_TASK INSTRUCTIONS_
Look for the word "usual" in the material below, then report each line where it occurs.

# # # # # # #

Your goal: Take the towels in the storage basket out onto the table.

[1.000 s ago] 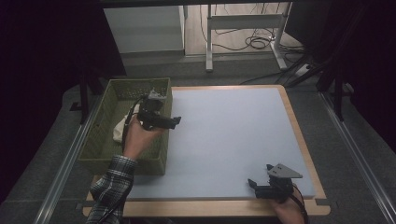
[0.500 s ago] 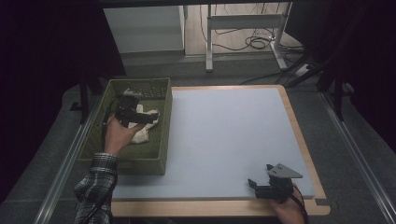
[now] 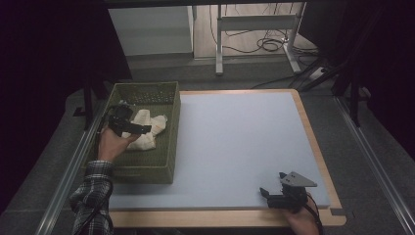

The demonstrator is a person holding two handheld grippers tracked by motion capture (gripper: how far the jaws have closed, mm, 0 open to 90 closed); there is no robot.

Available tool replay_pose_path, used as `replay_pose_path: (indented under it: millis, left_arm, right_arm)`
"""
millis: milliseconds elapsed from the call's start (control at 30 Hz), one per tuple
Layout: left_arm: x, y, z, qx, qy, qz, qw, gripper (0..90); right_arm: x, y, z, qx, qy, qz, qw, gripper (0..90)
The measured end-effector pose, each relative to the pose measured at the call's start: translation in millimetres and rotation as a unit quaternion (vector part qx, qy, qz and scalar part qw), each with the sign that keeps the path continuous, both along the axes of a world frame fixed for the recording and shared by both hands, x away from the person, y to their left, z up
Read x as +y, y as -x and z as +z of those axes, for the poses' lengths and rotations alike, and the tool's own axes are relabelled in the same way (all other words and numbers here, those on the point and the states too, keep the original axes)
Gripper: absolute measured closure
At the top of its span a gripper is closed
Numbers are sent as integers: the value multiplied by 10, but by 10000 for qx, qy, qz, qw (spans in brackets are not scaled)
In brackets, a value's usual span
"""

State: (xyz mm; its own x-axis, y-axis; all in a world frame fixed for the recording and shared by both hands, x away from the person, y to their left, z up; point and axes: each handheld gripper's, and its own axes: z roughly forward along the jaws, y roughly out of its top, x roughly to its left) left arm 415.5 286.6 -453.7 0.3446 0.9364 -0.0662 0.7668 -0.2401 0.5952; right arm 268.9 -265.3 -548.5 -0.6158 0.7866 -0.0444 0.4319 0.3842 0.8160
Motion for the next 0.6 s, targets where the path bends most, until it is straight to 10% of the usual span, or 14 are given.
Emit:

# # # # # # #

_RESULT OF THE TASK_
In brackets, a value's usual span
Motion for the next 0.6 s, targets where the path bends most, until it is straight to 10% of the usual span, or 14 are given.

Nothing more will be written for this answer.